In January, I began an extended road trip with interspersed backpacking trips, starting with a rainy hike of the San Diego Trans County Trail.
Later in the month, I did quick trips in Joshua Tree National Park....
...and Big Bend National Park.
February featured a lot of wet feet. I hiked chilly Aravaipa Canyon with my sister as part of our annual siblings trip....
March brought one last phase of my road trip: a hike of the Ozark Highlands Trail.
Overall, I enjoyed the "road trip" phase of 2019. I was able to experience a multitude of different environments and reunited with friends and relatives.
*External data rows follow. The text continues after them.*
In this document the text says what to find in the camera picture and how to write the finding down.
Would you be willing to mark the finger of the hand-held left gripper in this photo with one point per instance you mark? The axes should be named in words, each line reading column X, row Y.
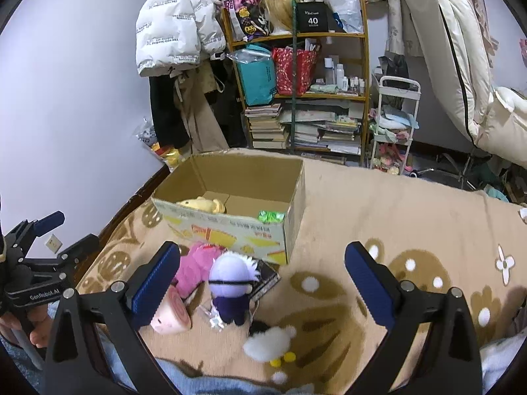
column 49, row 220
column 80, row 249

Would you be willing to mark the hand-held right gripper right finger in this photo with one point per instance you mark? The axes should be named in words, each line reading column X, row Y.
column 366, row 284

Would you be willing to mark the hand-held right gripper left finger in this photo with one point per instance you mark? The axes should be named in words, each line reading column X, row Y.
column 154, row 286

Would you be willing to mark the white-haired plush doll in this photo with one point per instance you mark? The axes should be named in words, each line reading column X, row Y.
column 230, row 271

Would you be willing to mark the black tissue pack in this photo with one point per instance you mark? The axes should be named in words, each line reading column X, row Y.
column 265, row 282

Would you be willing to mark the printed cardboard box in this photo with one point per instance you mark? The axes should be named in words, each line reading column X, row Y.
column 247, row 230

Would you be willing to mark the white fluffy plush toy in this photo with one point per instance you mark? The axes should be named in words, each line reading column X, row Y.
column 267, row 341

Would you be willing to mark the person's left hand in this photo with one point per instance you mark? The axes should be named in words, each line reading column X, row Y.
column 39, row 335

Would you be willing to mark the beige printed blanket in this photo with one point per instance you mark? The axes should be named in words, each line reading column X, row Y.
column 350, row 214

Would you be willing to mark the yellow plush toy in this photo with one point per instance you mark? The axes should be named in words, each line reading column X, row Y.
column 201, row 204

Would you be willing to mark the person's light blue clothing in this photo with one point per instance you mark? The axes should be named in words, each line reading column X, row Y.
column 206, row 380

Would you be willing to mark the green snack packet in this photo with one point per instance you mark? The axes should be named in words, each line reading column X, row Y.
column 271, row 216

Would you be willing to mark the pile of plastic packets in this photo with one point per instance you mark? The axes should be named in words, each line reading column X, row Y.
column 164, row 156

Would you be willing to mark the black chair base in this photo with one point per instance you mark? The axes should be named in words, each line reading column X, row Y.
column 448, row 158

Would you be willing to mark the black hanging coat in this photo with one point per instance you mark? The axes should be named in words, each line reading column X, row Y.
column 164, row 111

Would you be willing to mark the beige hanging garment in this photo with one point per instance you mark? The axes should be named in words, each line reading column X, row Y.
column 201, row 119

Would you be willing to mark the stack of books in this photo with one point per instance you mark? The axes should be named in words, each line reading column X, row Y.
column 267, row 127

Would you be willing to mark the white trolley cart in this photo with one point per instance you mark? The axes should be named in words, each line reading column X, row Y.
column 397, row 82

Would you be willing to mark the group of cosmetic bottles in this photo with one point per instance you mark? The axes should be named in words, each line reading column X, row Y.
column 339, row 76

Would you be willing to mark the green pole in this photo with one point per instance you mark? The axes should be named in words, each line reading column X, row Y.
column 294, row 70

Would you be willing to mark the red gift bag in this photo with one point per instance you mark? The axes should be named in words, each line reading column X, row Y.
column 292, row 70

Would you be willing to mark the teal bag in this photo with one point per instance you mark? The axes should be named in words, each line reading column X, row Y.
column 257, row 78

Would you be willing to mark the white puffer jacket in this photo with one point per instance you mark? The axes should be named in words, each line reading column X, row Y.
column 169, row 20

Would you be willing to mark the black box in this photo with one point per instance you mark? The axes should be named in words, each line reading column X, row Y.
column 313, row 18

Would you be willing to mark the clear plastic bag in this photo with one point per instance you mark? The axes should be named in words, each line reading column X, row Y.
column 343, row 0

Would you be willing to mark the colourful printed bag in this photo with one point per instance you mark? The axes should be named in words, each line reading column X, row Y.
column 247, row 12

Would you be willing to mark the blonde wig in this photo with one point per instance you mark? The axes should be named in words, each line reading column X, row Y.
column 276, row 6

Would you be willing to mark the white wall socket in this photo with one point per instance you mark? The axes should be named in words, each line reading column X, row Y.
column 52, row 244

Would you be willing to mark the yellow frame shelf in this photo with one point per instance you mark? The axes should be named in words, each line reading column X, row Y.
column 325, row 98
Near the end of March, I began the Route In Between at the US-Mexico border, following the Arizona Trail...
...continuing northward as the calendar turned to April.
On the first of May, I finished the Arizona Trail at the Utah/Arizona border, and began the next phase of the Route In Between: the Deseret Hiking Route.
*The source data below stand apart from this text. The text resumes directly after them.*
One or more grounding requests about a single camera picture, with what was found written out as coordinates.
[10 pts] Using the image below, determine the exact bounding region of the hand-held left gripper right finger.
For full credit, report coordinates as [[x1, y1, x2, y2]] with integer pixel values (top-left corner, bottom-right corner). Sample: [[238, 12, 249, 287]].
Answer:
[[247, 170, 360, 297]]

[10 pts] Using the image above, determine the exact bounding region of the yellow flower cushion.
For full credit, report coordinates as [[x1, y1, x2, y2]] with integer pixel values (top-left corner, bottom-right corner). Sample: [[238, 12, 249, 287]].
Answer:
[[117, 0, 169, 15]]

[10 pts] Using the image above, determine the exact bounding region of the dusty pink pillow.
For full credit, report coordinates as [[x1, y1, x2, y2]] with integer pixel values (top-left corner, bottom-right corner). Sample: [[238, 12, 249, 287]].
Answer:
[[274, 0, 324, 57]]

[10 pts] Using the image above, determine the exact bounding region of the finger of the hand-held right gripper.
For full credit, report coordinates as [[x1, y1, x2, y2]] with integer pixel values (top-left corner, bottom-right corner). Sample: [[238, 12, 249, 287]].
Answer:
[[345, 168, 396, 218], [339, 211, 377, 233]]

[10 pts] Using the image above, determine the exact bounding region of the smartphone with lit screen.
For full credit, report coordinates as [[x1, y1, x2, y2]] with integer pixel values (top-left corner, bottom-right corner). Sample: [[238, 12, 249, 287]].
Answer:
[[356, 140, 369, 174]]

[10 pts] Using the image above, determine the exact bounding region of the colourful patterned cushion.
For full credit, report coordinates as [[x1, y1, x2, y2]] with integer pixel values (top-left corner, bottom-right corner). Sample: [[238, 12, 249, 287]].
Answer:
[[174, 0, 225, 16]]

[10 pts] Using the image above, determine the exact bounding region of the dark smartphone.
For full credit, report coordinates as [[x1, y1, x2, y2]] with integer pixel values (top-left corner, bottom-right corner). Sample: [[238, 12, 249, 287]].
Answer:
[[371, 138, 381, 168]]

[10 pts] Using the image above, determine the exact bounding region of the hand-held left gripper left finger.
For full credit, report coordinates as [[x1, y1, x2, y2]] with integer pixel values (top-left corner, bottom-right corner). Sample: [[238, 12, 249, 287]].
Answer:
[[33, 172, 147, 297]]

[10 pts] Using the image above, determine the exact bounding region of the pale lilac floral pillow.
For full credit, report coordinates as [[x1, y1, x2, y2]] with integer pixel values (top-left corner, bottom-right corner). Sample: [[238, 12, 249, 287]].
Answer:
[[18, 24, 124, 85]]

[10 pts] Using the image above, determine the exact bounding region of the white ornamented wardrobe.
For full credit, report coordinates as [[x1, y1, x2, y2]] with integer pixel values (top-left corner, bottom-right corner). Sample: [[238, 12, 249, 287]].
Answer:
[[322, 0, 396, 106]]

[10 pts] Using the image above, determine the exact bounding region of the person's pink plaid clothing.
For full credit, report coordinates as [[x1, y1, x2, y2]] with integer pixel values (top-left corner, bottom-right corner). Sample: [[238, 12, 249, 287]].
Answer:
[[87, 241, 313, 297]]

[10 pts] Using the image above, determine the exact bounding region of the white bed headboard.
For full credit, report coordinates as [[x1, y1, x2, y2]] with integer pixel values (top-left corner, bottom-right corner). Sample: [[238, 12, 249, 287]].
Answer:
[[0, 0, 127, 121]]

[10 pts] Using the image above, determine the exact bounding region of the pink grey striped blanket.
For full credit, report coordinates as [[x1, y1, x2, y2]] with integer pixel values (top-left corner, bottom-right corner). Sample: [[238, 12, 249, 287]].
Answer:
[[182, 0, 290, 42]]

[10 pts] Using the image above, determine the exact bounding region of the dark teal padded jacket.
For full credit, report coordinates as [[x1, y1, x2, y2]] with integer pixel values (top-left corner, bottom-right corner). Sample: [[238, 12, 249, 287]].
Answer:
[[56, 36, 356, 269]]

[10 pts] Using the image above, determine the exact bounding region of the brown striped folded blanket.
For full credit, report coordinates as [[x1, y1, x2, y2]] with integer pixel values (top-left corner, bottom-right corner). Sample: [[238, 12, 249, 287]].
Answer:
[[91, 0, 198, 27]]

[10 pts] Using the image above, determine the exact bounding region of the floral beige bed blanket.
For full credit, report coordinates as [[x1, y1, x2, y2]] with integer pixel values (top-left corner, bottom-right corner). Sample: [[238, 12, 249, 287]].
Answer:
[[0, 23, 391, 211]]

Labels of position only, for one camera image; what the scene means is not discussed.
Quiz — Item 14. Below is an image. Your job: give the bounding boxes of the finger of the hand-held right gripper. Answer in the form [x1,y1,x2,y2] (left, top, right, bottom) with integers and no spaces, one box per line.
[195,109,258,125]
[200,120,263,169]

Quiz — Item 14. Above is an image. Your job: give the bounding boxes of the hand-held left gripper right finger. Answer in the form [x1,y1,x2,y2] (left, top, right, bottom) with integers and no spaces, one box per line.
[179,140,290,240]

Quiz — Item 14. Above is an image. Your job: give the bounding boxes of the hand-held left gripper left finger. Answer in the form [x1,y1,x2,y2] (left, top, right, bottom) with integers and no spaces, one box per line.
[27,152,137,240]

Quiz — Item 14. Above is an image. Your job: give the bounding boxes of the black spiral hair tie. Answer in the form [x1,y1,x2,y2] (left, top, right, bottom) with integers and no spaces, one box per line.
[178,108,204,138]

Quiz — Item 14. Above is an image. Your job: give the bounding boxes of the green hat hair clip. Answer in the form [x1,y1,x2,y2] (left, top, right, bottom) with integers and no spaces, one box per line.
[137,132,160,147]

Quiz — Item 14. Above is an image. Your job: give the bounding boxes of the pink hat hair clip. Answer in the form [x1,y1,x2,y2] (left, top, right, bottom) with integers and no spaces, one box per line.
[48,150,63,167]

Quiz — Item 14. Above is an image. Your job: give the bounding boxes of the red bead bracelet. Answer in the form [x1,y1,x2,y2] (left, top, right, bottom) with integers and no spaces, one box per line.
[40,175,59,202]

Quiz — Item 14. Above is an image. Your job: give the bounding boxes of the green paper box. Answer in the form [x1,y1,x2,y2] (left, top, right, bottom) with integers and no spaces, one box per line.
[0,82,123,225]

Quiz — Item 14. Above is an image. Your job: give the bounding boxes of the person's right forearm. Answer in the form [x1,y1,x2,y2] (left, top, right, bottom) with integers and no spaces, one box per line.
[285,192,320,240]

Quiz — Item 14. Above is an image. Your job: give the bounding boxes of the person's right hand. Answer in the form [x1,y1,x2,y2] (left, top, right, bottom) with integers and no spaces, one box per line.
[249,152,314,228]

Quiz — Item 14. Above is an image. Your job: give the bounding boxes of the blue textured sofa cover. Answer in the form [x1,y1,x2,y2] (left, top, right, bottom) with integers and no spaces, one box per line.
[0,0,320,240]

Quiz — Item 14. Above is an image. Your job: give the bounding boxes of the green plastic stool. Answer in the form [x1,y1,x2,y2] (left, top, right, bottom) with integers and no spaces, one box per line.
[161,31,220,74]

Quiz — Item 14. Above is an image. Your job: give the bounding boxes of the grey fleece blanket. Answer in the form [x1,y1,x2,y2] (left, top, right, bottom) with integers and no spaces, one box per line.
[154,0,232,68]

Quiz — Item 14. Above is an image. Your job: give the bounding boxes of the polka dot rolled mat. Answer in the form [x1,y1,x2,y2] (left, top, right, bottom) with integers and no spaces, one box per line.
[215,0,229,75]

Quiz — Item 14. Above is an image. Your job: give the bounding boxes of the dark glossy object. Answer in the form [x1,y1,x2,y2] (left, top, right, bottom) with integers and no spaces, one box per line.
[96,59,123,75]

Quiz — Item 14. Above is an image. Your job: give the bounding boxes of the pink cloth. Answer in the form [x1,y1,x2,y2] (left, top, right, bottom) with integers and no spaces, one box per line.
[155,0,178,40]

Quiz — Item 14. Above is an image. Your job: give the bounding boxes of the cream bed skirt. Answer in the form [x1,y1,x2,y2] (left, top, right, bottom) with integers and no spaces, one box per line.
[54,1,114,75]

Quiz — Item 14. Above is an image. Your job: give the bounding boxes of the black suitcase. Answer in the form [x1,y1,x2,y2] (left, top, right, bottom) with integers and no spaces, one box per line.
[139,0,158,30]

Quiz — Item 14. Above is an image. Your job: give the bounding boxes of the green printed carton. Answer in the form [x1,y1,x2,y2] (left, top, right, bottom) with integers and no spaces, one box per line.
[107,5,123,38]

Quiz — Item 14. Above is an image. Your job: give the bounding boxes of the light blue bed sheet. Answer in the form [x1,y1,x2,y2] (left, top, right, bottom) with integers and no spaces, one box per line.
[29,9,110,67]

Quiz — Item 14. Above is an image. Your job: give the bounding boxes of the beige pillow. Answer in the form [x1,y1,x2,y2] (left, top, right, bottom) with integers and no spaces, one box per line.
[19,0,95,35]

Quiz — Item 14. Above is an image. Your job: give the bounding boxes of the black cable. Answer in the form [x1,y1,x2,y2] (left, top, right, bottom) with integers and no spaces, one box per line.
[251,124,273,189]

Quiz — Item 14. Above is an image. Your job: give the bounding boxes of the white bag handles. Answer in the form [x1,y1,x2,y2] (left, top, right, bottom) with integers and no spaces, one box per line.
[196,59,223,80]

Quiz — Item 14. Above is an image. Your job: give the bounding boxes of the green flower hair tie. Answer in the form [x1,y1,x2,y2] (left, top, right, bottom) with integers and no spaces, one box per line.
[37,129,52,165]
I followed the DHR northward through deep snowpack in the upper elevations. Slow progress and constant snowstorms prompted me to take a break for several weeks and let the snow melt. Rather than sitting around, I headed out to Oregon to hike the Oregon Coast Trail.
In June, I finished up the Oregon Coast Trail...
...and returned to central Utah where I had left off, resuming my journey northward on the DHR.
As June turned into July, things finally started to melt out as I continued north through the Wasatch Range into southern Idaho.
In August, I completed the DHR and moved onto the final phase of the RIB, the Idaho Centennial Trail.
In September, after almost six months of hiking, I completed the RIB in the panhandle of Idaho, a stone's throw from the Canadian border. The Route In Between really exceeded even my high expectations. What a wonderful hike!
In October, I took a quick trip with my buddy Justin into the drainage of the Escalante River....
...and in November I hiked from Moab to Canyonlands via a Hayduke Trail alternate.
Grateful to God for a safe and rewarding year in the outdoors. I look forward to 2020 with excitement!